Figure one: The Cost of the Learning Curve for Robotic-assisted Prostatectomy
Conclusions: Published estimates of the RAP learning curve range from 30 to 300 cases, amounting to a $940,000 difference in costs. Clearly swift mastery of RAP is less costly than a lengthy learning process. A surgeon who improves 10 minutes per case, as opposed to one minute per case, saves $816,000 to $940,000, depending on his ultimate operative time.
Our model only accounts for the costs of operating room (OR) time and anesthesia time, and does not consider complication rates, transfusion rates or length of hospitalization. These factors are considered negligible relative to the costs of the OR and anesthesia.
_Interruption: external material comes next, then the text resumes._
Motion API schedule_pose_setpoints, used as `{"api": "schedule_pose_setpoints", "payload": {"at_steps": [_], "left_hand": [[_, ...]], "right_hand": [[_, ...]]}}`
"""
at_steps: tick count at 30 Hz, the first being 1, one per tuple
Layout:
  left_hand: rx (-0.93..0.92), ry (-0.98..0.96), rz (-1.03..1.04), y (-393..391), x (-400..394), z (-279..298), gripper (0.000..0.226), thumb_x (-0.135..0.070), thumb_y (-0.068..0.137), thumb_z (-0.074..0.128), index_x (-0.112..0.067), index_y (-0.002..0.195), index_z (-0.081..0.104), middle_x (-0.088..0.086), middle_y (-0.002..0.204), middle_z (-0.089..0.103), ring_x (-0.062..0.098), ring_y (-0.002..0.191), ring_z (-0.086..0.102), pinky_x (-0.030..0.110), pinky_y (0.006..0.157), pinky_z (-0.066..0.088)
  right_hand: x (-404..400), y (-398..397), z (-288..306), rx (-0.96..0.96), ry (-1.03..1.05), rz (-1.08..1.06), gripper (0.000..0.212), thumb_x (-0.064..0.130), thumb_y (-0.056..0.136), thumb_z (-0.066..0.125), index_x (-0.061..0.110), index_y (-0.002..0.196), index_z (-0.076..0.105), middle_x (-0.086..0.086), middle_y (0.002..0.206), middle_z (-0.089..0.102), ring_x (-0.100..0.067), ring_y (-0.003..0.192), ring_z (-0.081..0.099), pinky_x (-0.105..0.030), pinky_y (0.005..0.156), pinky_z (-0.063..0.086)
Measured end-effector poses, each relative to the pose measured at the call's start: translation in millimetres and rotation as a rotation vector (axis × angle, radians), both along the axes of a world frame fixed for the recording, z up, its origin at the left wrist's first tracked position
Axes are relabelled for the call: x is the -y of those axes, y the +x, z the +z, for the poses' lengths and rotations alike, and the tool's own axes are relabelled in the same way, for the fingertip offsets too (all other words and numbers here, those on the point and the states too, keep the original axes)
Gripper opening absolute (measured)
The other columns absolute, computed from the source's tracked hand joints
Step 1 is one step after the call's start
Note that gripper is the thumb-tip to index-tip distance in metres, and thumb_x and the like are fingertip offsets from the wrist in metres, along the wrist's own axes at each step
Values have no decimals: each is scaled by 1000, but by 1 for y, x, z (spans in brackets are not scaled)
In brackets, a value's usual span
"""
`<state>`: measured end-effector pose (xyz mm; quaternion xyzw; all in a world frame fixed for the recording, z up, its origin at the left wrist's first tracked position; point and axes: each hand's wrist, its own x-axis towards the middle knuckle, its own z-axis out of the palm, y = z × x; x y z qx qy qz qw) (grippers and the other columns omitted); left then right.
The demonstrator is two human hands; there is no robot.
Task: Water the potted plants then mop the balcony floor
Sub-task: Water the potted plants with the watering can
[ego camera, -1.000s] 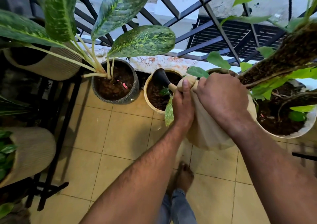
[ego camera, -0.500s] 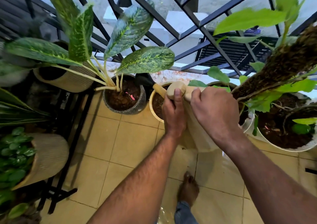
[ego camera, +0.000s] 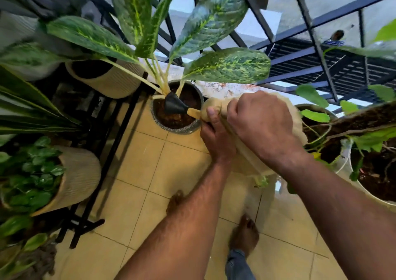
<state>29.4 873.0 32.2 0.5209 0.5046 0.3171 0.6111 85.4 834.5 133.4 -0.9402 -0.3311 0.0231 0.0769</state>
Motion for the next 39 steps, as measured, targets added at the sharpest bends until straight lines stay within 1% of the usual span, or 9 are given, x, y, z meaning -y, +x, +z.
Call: {"api": "schedule_pose_setpoints", "payload": {"at_steps": [4, 8, 11, 14, 21, 24, 27, 34, 39], "left_hand": [[32, -90, 77, -2, -25, -10, 41, -57, 99, 40, -26, 90, 66, -12, 83, 74, 7, 83, 70, 24, 72, 53], [92, -166, 115, 1, -44, -20, 38, -41, 108, 39, -14, 110, 66, 12, 107, 74, 29, 104, 70, 43, 88, 56], [104, -212, 161, 7, -58, -23, 33, -34, 109, 41, -14, 109, 67, 14, 109, 74, 13, 98, 72, 30, 84, 56], [95, -246, 173, 16, -68, -29, 26, -25, 109, 42, -26, 94, 63, -11, 84, 72, -15, 75, 64, 8, 69, 47], [91, -336, 151, 20, -77, -33, 37, -32, 109, 42, -6, 112, 68, 8, 103, 73, 20, 94, 69, 19, 73, 51], [95, -265, 138, 17, -72, -36, 27, -31, 109, 45, -17, 106, 68, 3, 99, 74, 24, 97, 71, 33, 80, 55], [120, -236, 119, 15, -67, -39, 38, -39, 106, 45, -8, 110, 68, 14, 105, 74, 31, 101, 70, 49, 87, 55], [35, -85, 17, -5, -52, -40, 64, -67, 92, 39, -12, 114, 65, 6, 104, 73, 22, 99, 70, 43, 87, 56], [-63, 64, -61, -25, -39, -36, 55, -62, 95, 40, -17, 118, 62, 1, 109, 72, 16, 102, 67, 41, 90, 55]], "right_hand": [[-38, -3, -4, 24, -75, 70, 37, 34, 96, 46, 15, 65, 38, -3, 59, 29, -30, 61, 38, -34, 58, 27], [-65, -6, -5, 65, -131, 132, 42, 40, 93, 34, 17, 59, 31, 1, 55, 19, -29, 57, 37, -33, 55, 25], [-79, -7, -2, 66, -55, 181, 45, 48, 85, 19, 15, 56, 30, 0, 54, 17, -28, 53, 31, -32, 52, 19], [-92, -4, -3, 25, -18, 196, 51, 54, 82, 16, 12, 54, 28, -3, 52, 24, -27, 51, 31, -28, 49, 16], [-100, 6, -8, -40, -70, 206, 59, 63, 77, 9, 14, 49, 26, -5, 48, 24, -27, 48, 34, -25, 47, 14], [-96, 8, -12, -48, -91, 152, 59, 61, 76, 9, 13, 49, 28, -5, 48, 25, -27, 44, 28, -25, 46, 13], [-88, 7, -15, -55, -85, 127, 53, 56, 79, 12, 14, 48, 25, -4, 47, 22, -26, 41, 25, -26, 46, 16], [-57, 4, -33, -64, -72, 31, 57, 43, 97, 36, 14, 48, 26, -1, 47, 25, -29, 46, 30, -30, 47, 14], [-29, -9, -45, -74, -26, -21, 60, 39, 101, 42, 8, 49, 39, -3, 47, 32, -30, 49, 37, -31, 48, 22]]}}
Our model also does not account for whether a surgeon is transitioning from conventional open retropubic prostatectomy or laparoscopic prostatectomy to RAP.
Since the average urologist performs 10-15 prostatectomies per year, even a short learning curve of 24 or 30 cases may not be traversed within the first year or two of ownership of a daVinci robot. In addition to the costs of the robot, service contract, and instruments, the cost and length of the learning curve should be considered when adopting RAP.